** Prompt **
Pictures aside, write every record out again word for word.
─── The input ───
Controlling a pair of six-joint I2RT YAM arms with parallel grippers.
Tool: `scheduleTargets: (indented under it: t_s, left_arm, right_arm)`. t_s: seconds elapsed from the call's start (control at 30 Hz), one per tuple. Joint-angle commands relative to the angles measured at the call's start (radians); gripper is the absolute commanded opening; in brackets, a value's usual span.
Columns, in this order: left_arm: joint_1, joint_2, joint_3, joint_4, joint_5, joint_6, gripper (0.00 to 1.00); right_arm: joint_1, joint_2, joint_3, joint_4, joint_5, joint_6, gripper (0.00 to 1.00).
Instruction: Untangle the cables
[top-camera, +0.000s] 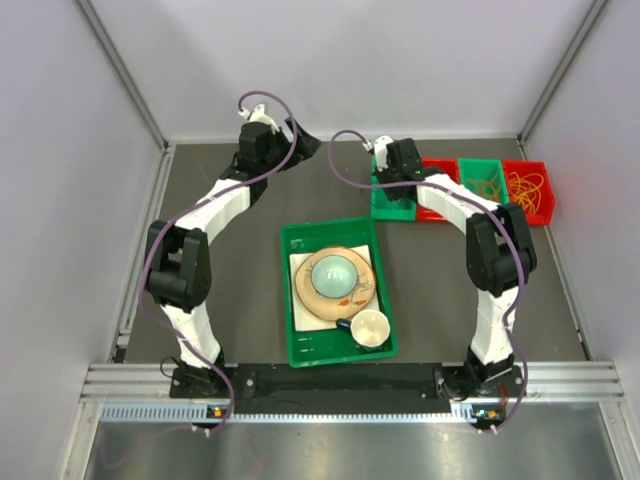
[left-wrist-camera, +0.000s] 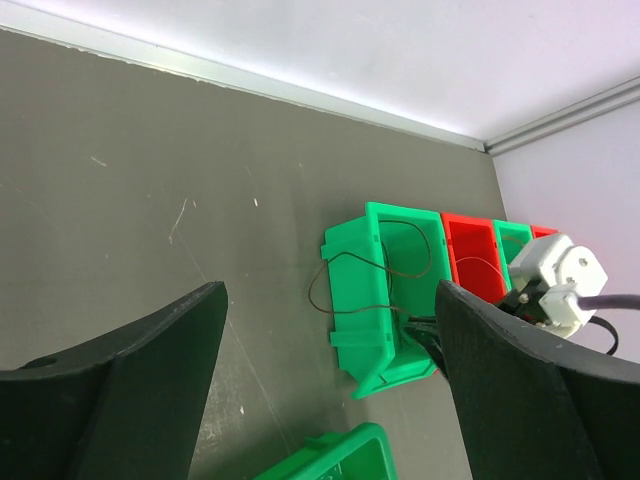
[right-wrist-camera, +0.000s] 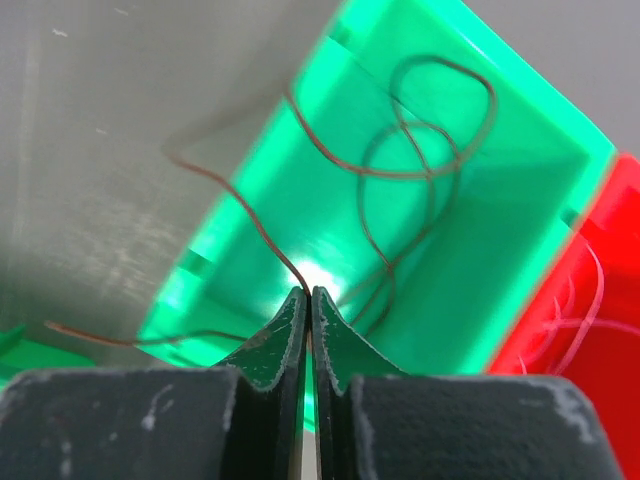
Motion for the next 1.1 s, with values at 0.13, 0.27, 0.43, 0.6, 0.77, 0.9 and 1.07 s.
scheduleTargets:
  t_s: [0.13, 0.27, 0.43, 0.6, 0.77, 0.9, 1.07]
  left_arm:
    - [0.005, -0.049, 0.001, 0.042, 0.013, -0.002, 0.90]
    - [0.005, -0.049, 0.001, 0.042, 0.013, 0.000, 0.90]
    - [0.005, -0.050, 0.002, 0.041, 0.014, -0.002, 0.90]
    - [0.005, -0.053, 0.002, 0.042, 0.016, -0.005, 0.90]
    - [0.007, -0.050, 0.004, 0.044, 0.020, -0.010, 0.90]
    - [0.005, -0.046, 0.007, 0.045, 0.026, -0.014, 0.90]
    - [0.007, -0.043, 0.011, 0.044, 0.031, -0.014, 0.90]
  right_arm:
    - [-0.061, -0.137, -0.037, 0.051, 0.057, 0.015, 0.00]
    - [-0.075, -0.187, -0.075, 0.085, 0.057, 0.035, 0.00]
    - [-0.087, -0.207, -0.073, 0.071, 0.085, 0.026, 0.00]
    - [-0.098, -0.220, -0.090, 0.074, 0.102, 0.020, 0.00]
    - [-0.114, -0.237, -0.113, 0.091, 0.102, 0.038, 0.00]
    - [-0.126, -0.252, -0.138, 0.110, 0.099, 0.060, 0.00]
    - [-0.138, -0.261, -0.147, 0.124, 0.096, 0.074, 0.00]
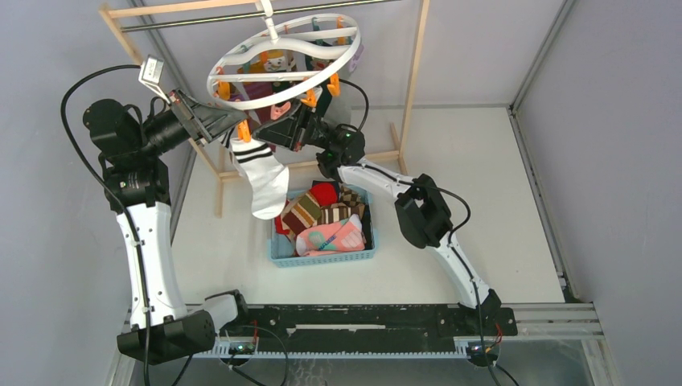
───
** Exercise output **
Controlling a pair of six-joint I2RT YAM arms with parallel grippers.
Tool: `scheduleTargets: (indented under it: t_s, left_arm, right_arm)`. t_s: seconds elapsed from the call's start (control at 30 Hz), one per tuple. Joint-angle commands relative to the angles measured at the call's start (radians); gripper is the absolute commanded opening; in brackets, a value's usual span.
Columns, in this order: left_arm: joint_1, joint_2, joint_3, joint_4, joint_5, joint_6, gripper (0.00 to 1.00); right_arm: joint_1, joint_2, joint_3, joint_4, joint_5, joint_6, gripper (0.00 to 1.00).
Instruction: Untangle the cables
[top-camera, +0.000s] 
[left-wrist-camera, +0.000s] 
[right-wrist-camera, +0.000s] 
Motion for the next 1.1 s, with values at 0.13, 0.27, 0.43, 0.6, 0.77, 0.9 and 1.07 s.
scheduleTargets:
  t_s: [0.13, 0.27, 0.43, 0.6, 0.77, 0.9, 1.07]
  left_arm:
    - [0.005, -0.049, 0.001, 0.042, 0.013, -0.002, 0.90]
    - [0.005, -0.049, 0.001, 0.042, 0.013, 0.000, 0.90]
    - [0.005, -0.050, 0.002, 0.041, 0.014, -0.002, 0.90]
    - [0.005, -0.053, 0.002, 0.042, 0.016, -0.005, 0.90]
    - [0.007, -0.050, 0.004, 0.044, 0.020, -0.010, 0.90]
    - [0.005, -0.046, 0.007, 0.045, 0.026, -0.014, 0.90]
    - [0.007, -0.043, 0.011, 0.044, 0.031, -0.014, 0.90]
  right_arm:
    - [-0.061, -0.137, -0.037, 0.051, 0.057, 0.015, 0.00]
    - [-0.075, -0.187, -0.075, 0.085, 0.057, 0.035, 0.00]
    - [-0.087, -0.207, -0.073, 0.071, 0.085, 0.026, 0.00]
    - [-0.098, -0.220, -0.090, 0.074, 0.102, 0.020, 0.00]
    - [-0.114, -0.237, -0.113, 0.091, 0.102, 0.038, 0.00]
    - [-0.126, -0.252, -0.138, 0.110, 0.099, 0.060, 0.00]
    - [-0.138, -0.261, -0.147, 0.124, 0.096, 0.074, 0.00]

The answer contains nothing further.